Сильный и бессильный, винный и безвинный, Словно в кинофильме («Восемь с половиной»), Забываю вещи, забываю даты, — Вспоминаю женщин, что любил когда-то. Вспоминаю нежность их объятий сонных, В городах заснеженных, в горницах тесовых. В теплую Японию улетали стаи. Помню все, — не помню, почему расстались. Вспоминаю зримо декораций тени, Бледную от грима девочку на сцене. Балаган запойный песенных ристалищ. Помню все, — не помню, почему расстались. Тех домов обои, где под воскресенье Я от ссор с собою находил спасенье. Засыпали поздно, — поздно просыпались. Помню все, — не помню, почему расстались. Странно, очень странно мы с любимой жили: Как чужие страны, комнаты чужие. Обстановку комнат помню — до детали. Помню все, — не помню, почему расстались. Век устроен строго: счастье — до утра лишь.
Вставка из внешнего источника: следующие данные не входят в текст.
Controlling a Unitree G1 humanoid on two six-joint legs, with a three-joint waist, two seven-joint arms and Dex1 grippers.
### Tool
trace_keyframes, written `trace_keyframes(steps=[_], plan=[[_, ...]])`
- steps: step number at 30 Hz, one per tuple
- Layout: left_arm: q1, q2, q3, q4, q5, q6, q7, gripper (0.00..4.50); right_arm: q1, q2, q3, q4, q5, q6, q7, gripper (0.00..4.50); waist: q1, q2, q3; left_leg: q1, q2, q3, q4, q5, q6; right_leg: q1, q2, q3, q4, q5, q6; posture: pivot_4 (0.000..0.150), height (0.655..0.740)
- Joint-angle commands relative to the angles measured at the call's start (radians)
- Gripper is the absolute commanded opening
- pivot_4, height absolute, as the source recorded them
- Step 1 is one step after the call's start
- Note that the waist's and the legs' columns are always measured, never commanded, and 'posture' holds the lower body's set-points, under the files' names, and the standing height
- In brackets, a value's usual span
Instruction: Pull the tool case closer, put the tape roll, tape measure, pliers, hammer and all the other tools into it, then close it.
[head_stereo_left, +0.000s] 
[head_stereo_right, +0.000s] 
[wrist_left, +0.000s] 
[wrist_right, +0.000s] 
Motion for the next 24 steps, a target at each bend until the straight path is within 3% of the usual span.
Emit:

Ты меня в дорогу снова собираешь. Не печалься, полно, видишь — снег растаял. Одного не вспомню, — почему расстались.

1972 г.

Море Лаптевых, сухогруз «Морской-10»

ДОРОГА

Небеса ли виной или местная власть, от какой непонятно причины, — мы куда бы ни шли, — нам туда не попасть ни при жизни, ни после кончины. Для чего ты пришел в этот мир, человек, если горек твой хлеб и недолог твой век между дел ежедневных и тягот? Бесконечна колючками крытая степь. Пересечь её всю никому не успеть ни за день, ни за месяц, ни за год. Горстку пыли оставят сухие поля на подошвах, от странствий истертых. Отчего нас, скажите, родная земля ни живых не приемлет, ни мертвых? Ведь земля остаётся всё той же землей, станут звезды, сгорев, на рассвете золой, — только дыма останется запах. Неизменно составы идут на восток, и верблюда качает горячий песок, и вращается небо на запад. И куда мы свои ни направим шаги, и о чем ни заводим беседу, всюду коршун над нами снижает круги и лисица крадется по следу. Для чего ты пришел в этот мир, человек, если горек твой хлеб и недолог твой век, и дано тебе сделать немного? Что ты нажил своим непосильным трудом? Ненадежен твой мир и непрочен твой дом — все дорога, дорога, дорога…

1982 г.

Ленинград

СОН

Сон привиделся мне наяву, наяву, — Я на судне во сне в океане плыву. На корме, где от досок ступням горячо, Ветер северный тронул меня за плечо. И спросил я у ветра: «Послушай-ка, брат, Почему так тебе я особенно рад? Почему все смотрю я на след за кормой? Почему так хочу я вернуться домой? Я родительский дом вижу в той стороне. Там ни ночью ни днем свет не гасят в окне. Утомясь от забот, и не ведая сна, Меня матушка ждет у окна, у окна». Шепчет ветер: «Ты слов понапрасну не трать. Где родительский кров, там не ждет тебя мать. В стороне от жилья серый камень стоит, — Мать родная твоя под тем камнем лежит». «Ты не бей меня влет, — эта рана сильна. На Земле меня ждет молодая жена. Тяжело ей в разлуке, но к ней я приду. Отведут ее руки любую беду». Шепчет ветер, и вторит седая волна: «Не приветит тебя молодая жена. Уж давно не глядит она вслед кораблю, Все равно, — говорит, — я его не люблю». «Кто же тянет ко мне золотые лучи? Кто негромко во сне окликает в ночи? Кто назад меня манит в родные края?» «Это песня твоя, это песня твоя». Сон привиделся мне наяву, наяву, — Я на судне во сне в океане плыву. Судно набок креня, окликая: «Постой!» Догоняет меня звук пустой, звук пустой.